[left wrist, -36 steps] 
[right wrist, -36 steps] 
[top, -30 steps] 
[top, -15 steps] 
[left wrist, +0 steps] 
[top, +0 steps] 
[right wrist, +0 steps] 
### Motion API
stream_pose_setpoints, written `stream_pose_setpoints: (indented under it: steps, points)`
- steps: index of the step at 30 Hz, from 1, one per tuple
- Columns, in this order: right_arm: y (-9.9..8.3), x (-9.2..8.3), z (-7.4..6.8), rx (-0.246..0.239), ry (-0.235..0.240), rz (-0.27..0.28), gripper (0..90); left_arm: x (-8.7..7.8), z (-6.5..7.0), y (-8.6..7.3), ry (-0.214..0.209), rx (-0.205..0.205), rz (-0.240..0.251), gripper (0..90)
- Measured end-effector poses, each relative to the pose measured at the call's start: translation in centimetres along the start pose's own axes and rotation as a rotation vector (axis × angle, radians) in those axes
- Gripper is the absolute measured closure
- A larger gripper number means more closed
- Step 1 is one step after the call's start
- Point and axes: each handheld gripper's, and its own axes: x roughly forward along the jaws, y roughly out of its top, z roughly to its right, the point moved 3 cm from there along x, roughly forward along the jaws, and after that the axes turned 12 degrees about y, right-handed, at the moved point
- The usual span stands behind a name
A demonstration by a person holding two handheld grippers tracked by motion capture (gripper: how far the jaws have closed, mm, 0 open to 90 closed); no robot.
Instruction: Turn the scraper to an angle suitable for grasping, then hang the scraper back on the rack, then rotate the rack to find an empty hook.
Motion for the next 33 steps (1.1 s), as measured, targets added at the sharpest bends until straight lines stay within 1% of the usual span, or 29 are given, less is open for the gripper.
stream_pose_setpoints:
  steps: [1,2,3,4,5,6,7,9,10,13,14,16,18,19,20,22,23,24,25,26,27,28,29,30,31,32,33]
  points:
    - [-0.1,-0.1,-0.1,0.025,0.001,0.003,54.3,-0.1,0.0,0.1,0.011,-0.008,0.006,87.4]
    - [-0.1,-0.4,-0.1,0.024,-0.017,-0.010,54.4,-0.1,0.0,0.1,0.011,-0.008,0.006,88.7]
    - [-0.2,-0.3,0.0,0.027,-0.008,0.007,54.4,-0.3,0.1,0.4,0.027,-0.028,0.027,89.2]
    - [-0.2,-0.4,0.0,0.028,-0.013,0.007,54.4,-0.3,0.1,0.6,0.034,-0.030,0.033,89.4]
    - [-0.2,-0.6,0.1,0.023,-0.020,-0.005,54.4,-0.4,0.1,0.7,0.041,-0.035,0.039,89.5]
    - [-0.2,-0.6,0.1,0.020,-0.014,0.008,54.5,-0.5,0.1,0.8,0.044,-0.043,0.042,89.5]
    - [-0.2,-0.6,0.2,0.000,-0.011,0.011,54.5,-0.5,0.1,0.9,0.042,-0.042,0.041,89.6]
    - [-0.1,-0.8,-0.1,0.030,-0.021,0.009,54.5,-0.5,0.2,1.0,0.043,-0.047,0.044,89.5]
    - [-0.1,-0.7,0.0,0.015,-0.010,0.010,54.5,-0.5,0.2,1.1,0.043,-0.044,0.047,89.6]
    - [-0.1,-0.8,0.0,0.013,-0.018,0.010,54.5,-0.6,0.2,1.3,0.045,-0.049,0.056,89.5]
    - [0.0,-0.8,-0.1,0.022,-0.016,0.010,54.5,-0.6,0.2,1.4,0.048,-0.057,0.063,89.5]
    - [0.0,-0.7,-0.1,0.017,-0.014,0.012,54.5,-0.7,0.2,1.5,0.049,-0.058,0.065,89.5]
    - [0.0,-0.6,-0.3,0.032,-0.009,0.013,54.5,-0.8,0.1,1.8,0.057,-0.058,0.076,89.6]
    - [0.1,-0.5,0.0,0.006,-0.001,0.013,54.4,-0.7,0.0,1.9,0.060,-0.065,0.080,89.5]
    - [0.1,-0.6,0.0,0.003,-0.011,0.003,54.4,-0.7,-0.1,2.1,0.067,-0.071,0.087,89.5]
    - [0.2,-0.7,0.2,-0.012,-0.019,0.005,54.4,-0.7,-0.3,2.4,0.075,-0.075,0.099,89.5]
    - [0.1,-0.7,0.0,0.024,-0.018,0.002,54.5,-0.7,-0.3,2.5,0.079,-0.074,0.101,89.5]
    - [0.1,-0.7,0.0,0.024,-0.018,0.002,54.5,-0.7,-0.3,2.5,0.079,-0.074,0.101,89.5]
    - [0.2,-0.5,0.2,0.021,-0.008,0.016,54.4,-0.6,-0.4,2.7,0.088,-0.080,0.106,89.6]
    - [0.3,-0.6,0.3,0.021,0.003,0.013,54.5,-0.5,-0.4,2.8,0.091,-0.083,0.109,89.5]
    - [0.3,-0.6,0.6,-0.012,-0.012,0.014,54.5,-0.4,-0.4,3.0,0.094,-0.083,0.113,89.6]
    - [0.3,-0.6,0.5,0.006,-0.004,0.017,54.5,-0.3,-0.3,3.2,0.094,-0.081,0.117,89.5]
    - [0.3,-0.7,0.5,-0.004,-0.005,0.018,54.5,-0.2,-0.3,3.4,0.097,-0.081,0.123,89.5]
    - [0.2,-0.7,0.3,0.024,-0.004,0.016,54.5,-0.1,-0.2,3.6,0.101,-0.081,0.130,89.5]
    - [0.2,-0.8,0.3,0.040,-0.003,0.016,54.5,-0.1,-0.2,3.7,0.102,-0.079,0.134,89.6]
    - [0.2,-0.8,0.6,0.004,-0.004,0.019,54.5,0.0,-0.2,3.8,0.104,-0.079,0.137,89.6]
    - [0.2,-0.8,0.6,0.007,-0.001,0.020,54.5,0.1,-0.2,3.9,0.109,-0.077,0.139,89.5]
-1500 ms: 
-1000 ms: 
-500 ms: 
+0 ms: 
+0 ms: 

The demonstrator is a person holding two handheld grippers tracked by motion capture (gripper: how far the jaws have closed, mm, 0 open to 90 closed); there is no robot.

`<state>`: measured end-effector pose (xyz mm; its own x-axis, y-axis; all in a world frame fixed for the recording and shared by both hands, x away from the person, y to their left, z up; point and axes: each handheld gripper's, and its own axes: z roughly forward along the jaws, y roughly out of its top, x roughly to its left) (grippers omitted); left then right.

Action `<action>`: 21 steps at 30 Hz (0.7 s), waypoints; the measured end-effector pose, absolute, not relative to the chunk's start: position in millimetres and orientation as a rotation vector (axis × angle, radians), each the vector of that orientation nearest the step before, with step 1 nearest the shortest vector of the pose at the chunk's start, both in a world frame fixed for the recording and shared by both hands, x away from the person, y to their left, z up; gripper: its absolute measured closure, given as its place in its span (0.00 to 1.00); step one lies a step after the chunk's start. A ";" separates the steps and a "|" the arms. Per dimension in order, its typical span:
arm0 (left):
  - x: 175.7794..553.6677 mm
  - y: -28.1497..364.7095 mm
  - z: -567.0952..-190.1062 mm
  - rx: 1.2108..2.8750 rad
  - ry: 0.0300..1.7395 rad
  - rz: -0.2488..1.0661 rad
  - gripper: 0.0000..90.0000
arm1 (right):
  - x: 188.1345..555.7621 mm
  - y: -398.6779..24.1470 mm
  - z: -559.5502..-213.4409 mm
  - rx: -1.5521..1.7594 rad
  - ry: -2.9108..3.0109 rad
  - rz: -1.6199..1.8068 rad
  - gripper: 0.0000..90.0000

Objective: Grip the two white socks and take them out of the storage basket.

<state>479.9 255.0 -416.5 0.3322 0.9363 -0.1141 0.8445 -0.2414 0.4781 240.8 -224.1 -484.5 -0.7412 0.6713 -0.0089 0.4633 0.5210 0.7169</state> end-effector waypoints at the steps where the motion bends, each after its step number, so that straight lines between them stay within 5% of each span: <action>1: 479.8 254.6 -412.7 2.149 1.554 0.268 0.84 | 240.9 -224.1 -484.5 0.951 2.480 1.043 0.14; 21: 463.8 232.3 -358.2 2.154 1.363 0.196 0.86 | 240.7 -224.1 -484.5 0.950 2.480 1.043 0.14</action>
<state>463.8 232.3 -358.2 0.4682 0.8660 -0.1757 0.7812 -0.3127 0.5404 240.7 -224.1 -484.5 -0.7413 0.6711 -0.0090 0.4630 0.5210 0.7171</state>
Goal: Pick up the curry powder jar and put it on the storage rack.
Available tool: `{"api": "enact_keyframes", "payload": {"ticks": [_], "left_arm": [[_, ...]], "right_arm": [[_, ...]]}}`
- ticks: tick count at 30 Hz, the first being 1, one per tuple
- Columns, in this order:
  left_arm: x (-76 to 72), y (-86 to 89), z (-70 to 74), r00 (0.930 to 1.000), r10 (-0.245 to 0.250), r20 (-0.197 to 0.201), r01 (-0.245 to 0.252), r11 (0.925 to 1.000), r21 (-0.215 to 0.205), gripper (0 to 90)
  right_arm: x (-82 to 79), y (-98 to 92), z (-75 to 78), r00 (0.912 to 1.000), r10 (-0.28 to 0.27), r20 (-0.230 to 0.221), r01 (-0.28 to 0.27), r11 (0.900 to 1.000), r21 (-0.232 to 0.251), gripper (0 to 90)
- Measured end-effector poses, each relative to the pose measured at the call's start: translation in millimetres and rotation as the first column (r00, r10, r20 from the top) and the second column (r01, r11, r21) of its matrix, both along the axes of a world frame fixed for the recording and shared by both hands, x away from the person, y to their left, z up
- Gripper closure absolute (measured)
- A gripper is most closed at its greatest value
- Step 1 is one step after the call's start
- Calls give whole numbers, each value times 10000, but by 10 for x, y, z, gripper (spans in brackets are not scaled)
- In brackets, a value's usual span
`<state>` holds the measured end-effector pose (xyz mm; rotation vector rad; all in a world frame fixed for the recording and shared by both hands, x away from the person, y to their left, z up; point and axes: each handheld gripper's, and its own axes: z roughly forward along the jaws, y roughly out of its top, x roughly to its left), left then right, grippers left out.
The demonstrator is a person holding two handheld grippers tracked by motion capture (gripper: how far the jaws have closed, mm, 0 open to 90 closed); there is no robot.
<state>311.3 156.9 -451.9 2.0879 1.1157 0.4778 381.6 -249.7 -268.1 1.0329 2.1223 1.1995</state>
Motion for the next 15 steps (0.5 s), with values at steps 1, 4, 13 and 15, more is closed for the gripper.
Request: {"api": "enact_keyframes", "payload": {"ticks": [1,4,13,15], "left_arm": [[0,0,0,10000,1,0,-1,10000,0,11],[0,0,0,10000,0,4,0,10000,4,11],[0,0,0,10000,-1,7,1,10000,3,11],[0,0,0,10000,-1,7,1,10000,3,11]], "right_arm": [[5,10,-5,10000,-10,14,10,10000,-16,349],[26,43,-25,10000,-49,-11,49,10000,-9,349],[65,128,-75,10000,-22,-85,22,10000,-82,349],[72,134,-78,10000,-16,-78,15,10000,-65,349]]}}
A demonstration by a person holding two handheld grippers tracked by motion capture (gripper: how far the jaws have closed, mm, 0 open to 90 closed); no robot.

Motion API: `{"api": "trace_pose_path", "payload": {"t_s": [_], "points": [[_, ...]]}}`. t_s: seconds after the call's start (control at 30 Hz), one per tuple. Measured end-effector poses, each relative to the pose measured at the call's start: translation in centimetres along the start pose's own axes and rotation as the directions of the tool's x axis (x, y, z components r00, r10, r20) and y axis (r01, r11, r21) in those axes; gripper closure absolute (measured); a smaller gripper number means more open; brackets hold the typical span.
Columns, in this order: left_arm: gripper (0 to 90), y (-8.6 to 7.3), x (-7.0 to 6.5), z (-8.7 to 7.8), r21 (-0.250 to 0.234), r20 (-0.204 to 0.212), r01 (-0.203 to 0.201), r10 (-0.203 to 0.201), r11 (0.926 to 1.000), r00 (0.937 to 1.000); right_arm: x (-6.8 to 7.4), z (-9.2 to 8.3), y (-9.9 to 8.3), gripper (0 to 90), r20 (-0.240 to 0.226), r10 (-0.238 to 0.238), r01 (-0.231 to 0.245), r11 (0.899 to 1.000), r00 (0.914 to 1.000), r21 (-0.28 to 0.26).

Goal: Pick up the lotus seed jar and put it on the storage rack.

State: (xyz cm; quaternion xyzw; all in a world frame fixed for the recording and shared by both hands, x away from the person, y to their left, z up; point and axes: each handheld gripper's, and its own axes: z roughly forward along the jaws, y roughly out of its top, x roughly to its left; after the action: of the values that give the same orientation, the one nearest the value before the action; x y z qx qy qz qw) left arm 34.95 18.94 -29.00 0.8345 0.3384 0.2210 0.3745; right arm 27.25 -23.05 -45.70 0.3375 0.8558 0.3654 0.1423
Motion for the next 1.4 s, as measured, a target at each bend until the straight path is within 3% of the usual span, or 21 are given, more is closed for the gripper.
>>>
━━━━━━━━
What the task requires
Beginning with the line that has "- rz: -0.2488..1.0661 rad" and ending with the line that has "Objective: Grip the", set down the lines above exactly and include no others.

Answer space
  - rz: -0.2488..1.0661 rad
  - gripper: 0.0000..90.0000
arm1 (right):
  - x: 188.1345..555.7621 mm
  - y: -398.6779..24.1470 mm
  - z: -559.5502..-213.4409 mm
  - rx: -1.5521..1.7594 rad
  - ry: -2.9108..3.0109 rad
  - rz: -1.6199..1.8068 rad
  - gripper: 0.0000..90.0000

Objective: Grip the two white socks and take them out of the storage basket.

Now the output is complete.